Data Protection Keys Not Persisted To Azure

2020-03-29 05:51发布

问题:

I have an ASP.NET Core application hosted in IIS in an Azure VM. I call the extension method to persist they key to Azure but nothing is ever stored there and the application seems to still be using local keys. I followed the example here: http://intellitect.com/staying-logged-across-azure-app-service-swap/ exactly. As a matter of fact, when I test the code in a console application, persistence works fine. However, when I run the ASP.NET Core app with this code, nothing ever gets persisted to Azure. Any ideas why?

回答1:

Please check the order of registering MVC service and DataProtection service. Registering DataProtection service must be before registering MVC service. Code below is for your reference.

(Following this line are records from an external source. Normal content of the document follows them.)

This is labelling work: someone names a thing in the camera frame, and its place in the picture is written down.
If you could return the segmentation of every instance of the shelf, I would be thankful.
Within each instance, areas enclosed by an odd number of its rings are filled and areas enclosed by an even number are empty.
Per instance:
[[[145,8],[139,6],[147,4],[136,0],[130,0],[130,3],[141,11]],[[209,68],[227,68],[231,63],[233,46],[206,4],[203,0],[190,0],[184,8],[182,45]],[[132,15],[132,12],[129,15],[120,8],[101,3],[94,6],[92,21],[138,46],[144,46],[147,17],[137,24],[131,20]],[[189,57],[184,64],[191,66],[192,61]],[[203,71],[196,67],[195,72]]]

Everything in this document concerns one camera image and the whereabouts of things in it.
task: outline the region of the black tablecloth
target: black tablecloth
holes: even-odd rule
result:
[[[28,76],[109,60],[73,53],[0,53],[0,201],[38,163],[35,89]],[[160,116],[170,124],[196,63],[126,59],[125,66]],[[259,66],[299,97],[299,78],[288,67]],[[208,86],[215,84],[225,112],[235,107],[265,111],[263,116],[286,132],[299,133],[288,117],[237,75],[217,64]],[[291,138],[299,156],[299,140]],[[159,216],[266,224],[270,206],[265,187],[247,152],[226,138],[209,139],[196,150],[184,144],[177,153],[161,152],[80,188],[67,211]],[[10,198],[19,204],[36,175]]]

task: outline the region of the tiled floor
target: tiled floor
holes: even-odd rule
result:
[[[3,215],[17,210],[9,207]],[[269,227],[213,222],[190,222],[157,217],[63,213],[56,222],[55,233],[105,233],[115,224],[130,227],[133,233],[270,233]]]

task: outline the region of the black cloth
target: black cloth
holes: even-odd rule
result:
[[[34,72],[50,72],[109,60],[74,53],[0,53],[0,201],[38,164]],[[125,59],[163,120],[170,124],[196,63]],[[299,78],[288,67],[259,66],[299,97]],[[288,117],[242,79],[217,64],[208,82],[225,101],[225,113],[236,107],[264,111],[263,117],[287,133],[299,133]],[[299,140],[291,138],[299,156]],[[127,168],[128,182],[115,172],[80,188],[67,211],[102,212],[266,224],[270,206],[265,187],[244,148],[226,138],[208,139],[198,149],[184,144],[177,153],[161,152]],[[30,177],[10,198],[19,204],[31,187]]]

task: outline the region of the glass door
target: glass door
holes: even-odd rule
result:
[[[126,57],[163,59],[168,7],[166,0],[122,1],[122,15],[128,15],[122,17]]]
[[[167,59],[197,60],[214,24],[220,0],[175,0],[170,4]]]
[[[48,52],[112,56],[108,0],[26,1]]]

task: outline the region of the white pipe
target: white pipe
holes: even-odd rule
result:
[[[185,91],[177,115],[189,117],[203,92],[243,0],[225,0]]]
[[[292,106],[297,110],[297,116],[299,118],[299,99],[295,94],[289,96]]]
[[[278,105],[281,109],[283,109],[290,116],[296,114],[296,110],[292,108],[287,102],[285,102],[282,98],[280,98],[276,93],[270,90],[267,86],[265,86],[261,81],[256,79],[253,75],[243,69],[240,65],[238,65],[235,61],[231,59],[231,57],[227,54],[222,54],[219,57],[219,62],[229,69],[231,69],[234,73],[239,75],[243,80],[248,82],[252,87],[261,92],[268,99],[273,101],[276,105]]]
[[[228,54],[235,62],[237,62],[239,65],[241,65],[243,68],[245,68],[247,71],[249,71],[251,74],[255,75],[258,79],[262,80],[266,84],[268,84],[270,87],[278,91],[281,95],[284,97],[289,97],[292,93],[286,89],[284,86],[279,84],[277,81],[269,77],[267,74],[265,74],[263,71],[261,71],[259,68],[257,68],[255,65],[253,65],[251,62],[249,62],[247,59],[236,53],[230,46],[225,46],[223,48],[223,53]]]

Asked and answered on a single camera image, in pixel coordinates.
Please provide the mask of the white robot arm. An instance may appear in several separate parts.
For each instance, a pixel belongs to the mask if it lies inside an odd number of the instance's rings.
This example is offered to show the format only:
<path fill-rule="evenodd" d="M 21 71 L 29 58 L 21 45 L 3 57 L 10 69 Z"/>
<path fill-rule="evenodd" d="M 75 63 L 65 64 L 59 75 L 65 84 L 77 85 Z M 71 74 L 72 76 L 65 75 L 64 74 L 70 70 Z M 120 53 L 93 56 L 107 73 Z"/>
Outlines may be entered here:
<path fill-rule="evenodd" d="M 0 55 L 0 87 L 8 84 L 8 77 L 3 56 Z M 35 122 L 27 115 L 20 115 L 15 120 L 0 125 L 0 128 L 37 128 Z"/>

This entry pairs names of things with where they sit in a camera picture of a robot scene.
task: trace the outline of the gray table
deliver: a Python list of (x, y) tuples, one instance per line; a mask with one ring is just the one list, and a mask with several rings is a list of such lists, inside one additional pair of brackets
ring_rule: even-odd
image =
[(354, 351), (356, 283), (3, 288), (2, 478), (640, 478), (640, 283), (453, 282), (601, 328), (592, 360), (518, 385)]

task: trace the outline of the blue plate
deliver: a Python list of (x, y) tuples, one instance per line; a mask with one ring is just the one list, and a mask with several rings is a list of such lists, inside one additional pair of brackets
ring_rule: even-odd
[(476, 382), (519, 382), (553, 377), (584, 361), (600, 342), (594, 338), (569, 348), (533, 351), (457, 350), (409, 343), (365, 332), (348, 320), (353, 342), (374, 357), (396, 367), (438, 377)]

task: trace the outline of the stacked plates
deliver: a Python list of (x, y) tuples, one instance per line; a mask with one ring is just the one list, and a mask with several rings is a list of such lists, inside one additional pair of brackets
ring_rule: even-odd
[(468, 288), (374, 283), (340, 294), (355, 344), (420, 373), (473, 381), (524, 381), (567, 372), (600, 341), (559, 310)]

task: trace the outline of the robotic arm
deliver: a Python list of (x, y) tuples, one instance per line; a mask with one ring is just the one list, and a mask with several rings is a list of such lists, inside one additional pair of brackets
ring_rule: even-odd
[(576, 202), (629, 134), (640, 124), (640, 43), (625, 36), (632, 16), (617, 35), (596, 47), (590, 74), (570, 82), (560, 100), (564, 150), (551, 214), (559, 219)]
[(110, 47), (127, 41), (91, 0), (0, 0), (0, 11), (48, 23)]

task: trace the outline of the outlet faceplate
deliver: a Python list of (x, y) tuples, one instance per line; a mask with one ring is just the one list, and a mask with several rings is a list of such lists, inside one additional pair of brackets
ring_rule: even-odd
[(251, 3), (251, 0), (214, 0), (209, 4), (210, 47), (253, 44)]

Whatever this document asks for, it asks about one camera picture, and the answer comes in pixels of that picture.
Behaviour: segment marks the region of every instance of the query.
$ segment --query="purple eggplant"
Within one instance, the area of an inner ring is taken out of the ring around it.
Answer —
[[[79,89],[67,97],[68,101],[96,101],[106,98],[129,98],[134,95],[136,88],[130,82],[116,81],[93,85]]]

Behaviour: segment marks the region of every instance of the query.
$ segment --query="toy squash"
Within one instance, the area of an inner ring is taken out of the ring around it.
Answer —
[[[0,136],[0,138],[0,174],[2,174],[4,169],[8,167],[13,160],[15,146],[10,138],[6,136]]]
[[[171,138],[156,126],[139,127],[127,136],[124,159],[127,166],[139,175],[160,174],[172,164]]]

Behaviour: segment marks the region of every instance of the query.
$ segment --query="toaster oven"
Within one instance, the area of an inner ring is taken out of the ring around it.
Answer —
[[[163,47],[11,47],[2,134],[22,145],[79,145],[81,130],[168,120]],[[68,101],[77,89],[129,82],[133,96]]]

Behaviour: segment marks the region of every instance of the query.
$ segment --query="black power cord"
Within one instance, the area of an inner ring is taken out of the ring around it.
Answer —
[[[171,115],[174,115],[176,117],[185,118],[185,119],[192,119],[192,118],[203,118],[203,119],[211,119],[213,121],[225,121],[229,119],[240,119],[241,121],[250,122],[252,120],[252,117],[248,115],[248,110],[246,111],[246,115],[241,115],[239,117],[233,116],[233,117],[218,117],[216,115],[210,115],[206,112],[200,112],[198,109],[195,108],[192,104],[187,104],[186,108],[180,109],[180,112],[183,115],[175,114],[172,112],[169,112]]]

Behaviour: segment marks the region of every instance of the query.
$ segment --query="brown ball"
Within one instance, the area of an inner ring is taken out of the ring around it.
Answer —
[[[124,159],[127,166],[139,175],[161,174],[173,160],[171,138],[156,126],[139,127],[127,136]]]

// Add DataProtection Service
if (storageUrl != null && sasToken != null && containerName != null && applicationName != null && blobName != null)
{
    // Create the new Storage URI
    Uri storageUri = new Uri($"{storageUrl}{sasToken}");

    //Create the blob client object.
    CloudBlobClient blobClient = new CloudBlobClient(storageUri);

    //Get a reference to a container to use for the sample code, and create it if it does not exist.
    CloudBlobContainer container = blobClient.GetContainerReference(containerName);
    container.CreateIfNotExists();

    services.AddDataProtection()
        .SetApplicationName(applicationName)
        .PersistKeysToAzureBlobStorage(container, blobName);
}

// Add framework services.
services.AddMvc();


回答2:

I marked the above response as an answer because it's correct and an important point. However, the real answer to this question is key data is not persisted just because the app starts up and you called PersistKeysToAzureBlobStorage (or any other PersistToXXX method). That's just for configuration of data protection. You can say it's "lazy". The key data will be generated with your code or the framework first calls Protect/Unprotect as in the following:

var protector = provider.CreateProtector("Some Purpose");
var enc = protector.Protect("Hello World");
...
protector.Unprotect(enc);


回答3:

The marked answer helped me to debug the issue I was having with keys not being persisted to blob storage.

In my case it was the lack of a root element in the existing blob/xml.

If there is an existing blob that is being referenced, it must contain the following content in order for the data protection library to populate it with the keys upon lazy initialisation:

<?xml version="1.0" encoding="utf-8"?><repository></repository>

The documentation doesn't mention this.